# Southeast Ohio Cell Phone Service?



## Ruminator (Apr 6, 2004)

Is there much difference in good signal these days between the different companies offering service?

I'm looking to buy a new phone and wondering which company has the better signal strength, if any?

Whats your experience?

Thanks.


----------



## RiverWader (Apr 1, 2006)

Verizon seems to have the most coverage 

Outdoor Hub mobile, the outdoor information engine


----------



## RushCreekAngler (Jan 19, 2011)

I live in Rushville, frequently drive thorough Bremen, Logan, and the Sugar Grove area - I have Verizon and have had very few times I can't get a signal - usually only when in a deep valley. A few times a year I have to take the on-call phone at work. It's sprint, and if I get anywhere other than near a major road or city (SR33, SR22, Lancaster) I don't get a signal.


----------



## scallop (Apr 1, 2007)

I have some property right on the Athens co. Morgan co. line. Sprint is horrible. Lose signal very shortly after turning off 33 onto 550 heading towards Amesville and nothing from there on. Coverage is very spotty around Burr Oak lodge too.
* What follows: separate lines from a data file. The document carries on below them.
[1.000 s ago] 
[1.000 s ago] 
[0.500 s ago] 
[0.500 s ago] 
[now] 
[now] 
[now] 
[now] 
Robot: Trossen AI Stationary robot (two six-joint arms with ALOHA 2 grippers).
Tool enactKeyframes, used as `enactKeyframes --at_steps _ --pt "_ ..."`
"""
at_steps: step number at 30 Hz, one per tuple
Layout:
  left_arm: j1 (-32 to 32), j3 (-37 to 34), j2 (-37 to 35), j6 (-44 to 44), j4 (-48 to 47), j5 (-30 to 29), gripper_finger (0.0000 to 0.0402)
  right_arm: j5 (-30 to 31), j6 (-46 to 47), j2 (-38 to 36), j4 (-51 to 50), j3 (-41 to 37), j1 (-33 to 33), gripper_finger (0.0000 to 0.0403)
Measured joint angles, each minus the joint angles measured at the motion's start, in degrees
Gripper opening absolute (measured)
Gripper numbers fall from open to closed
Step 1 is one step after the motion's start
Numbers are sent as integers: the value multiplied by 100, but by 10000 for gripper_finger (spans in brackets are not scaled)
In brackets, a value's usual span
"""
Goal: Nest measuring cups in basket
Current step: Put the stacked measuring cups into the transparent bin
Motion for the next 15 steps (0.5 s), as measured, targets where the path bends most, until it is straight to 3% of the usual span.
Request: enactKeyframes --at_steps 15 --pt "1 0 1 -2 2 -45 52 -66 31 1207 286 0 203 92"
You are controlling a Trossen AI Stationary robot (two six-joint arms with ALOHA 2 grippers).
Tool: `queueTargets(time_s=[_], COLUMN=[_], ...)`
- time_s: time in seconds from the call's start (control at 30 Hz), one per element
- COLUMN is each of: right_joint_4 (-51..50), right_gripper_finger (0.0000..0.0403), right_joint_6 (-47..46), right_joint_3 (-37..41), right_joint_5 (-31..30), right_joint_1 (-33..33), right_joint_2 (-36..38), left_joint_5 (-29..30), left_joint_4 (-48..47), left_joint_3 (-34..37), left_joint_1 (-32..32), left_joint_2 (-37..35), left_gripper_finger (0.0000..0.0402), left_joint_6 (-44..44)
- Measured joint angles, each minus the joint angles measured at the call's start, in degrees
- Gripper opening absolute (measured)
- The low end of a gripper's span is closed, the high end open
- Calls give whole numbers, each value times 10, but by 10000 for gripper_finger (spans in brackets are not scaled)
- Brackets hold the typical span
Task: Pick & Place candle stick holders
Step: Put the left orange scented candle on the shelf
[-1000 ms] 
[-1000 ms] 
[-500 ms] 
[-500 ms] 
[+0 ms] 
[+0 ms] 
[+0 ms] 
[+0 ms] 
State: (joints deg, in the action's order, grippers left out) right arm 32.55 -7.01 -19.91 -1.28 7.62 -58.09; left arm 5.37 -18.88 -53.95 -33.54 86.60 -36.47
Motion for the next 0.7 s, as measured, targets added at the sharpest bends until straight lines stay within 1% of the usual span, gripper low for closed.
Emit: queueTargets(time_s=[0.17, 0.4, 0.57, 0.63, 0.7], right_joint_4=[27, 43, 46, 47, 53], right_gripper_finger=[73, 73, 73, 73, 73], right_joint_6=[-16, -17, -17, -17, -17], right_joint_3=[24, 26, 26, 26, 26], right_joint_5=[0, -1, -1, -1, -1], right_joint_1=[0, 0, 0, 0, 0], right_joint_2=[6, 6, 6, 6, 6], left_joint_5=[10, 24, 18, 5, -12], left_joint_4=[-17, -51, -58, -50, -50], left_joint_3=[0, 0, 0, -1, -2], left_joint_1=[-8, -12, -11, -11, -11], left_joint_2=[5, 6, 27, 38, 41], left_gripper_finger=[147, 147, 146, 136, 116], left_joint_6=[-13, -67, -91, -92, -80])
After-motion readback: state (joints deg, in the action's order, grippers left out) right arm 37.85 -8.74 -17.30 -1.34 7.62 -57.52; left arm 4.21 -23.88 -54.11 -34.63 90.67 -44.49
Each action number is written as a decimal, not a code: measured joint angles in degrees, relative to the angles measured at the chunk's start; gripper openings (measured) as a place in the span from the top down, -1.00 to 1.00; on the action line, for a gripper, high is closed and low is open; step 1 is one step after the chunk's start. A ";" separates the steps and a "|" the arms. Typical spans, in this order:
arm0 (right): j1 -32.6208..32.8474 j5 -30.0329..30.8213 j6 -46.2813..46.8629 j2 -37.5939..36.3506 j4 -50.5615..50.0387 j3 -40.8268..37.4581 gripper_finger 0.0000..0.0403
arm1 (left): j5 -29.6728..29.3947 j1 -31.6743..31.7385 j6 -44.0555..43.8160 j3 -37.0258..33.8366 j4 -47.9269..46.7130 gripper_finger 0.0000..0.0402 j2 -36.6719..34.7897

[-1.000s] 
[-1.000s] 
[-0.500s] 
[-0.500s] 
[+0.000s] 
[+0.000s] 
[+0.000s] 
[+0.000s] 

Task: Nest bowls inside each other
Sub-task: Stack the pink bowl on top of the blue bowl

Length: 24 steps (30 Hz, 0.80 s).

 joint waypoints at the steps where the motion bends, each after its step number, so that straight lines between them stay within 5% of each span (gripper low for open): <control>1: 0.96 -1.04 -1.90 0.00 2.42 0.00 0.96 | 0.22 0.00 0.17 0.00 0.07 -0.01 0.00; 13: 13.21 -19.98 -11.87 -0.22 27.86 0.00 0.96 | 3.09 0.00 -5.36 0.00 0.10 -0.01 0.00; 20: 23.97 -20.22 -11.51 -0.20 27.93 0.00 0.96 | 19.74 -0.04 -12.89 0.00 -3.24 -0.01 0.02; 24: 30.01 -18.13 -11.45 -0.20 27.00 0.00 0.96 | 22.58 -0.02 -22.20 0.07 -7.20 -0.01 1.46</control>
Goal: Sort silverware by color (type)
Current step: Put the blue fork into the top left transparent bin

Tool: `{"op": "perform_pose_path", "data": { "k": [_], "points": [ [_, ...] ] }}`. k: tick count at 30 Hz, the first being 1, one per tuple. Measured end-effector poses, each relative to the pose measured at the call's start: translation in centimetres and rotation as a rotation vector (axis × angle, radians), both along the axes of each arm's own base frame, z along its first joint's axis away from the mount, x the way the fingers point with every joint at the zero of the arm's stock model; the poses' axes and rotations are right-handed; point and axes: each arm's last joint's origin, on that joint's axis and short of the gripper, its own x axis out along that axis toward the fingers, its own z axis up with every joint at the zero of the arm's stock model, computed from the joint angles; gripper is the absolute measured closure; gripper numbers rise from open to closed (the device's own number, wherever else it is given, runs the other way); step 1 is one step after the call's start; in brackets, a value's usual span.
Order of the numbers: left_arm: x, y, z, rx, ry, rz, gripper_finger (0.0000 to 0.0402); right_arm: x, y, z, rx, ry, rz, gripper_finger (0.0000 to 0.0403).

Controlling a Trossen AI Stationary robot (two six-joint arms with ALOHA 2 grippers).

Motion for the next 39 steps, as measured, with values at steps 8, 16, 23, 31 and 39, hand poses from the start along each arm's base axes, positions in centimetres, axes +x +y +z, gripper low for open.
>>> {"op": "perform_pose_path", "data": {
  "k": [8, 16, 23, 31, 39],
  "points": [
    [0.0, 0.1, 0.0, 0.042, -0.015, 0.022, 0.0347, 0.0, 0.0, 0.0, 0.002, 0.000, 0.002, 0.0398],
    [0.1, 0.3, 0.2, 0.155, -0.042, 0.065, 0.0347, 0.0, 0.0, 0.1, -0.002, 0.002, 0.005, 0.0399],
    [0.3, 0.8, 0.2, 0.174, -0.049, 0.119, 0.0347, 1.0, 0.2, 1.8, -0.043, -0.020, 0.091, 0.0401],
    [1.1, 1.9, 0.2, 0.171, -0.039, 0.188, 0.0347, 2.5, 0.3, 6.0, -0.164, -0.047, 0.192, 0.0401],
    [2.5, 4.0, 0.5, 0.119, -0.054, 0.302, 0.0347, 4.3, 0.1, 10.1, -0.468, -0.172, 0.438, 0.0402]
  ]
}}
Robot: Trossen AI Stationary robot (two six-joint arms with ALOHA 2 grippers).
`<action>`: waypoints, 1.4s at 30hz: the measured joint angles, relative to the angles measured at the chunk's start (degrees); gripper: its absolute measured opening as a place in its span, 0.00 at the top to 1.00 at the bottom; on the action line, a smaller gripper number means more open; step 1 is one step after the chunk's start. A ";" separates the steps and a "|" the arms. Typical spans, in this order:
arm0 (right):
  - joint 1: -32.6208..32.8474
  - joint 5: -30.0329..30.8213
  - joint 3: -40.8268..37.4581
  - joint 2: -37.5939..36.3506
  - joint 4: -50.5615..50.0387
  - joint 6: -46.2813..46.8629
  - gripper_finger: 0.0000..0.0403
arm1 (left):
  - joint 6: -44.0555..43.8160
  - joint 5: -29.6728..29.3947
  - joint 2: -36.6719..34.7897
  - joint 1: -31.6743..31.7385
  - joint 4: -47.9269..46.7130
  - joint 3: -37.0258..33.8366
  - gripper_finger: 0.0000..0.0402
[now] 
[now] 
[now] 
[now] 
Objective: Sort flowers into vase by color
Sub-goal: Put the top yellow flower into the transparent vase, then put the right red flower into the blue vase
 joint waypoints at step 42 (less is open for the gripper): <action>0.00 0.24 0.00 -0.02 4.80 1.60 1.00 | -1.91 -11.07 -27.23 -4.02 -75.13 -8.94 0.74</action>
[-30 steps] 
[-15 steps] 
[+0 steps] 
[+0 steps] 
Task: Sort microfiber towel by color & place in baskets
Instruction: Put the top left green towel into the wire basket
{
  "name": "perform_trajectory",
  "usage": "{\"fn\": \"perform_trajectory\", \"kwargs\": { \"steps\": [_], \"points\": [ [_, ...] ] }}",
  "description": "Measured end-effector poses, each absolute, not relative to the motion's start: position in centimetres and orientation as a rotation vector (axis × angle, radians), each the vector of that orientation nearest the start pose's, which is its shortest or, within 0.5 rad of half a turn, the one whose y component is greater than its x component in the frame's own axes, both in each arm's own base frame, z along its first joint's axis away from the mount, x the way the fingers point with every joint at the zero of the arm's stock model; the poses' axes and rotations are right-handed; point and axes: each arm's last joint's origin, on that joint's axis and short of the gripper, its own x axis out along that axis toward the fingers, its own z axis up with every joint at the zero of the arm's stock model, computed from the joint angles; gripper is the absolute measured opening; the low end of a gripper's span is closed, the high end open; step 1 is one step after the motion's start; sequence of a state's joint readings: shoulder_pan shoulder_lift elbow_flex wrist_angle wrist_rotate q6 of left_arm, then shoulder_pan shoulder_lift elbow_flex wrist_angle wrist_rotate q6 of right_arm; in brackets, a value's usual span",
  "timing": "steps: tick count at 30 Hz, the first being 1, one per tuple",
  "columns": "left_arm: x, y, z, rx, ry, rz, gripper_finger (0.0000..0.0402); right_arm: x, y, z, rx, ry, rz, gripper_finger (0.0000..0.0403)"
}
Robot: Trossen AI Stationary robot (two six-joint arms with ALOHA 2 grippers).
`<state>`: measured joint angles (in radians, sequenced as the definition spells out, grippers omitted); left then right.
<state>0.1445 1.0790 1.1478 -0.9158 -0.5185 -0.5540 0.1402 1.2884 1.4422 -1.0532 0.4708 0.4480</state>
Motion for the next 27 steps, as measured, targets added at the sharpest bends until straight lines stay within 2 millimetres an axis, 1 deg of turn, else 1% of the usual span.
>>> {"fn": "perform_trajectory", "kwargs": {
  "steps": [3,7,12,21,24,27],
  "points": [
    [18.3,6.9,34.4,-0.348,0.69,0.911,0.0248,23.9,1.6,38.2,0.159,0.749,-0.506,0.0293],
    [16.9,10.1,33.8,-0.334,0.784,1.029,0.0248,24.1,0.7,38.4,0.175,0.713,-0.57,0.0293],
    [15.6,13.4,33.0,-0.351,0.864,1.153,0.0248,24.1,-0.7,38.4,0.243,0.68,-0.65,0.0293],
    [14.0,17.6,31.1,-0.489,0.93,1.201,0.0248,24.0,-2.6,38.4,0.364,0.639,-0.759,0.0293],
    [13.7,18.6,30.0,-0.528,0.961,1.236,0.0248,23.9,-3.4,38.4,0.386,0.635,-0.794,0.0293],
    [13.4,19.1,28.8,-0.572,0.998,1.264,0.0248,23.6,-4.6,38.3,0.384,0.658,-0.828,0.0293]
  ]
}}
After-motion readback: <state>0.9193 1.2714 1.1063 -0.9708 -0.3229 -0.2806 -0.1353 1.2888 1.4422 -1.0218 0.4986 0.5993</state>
I kinda like the peace and quiet of not having the phone work when I go down there though...


----------



## Lewis (Apr 5, 2004)

Jim,
Like others have said, Verizon works great for me down here.
I tried AT+T...it was awful in many different areas.


----------



## Ruminator (Apr 6, 2004)

Thanks alot guys, I really appreciate it. I haven't heard for a couple years how the situation is in the lower part of the state. I guess Verizon is still the best thing going. 
I'd heard something about one or more phone companies using Verizon towers for their customers?

Lew, its great to hear from you! I hope you and --- are doing well these days!


----------



## RushCreekAngler (Jan 19, 2011)

Many of the towers are not owned by the cell companies - they are owned by private firms that lease space on the tower. One tower may have equipment for different cell providers. What I have found in our area is that some of the companies only have equipment near the major towns and towers that are along main roads. verizon seems to be the only one concerned with providing coverage in the outlying areas.


----------



## Ruminator (Apr 6, 2004)

That helps to understand why Verizon stays #1. 
Thanks RushCreekAngler.


----------



## slimdaddy45 (Aug 27, 2007)

scallop said:


> I have some property right on the Athens co. Morgan co. line. Sprint is horrible. Lose signal very shortly after turning off 33 onto 550 heading towards Amesville and nothing from there on. Coverage is very spotty around Burr Oak lodge too.
> 
> I kinda like the peace and quiet of not having the phone work when I go down there though...


that area is not good At&t and trac phone is the same way no service out that way


----------



## TheCream (Mar 19, 2009)

Avoid Nextel/Sprint like it's the plague. That's my advice. Take it.


----------



## Ruminator (Apr 6, 2004)

Thanks guys, that pretty well covers most of the options. I'll go with Verizon. 

I appreciate all of your help. 


* Maybe this thread will also be helpful to some others here.


----------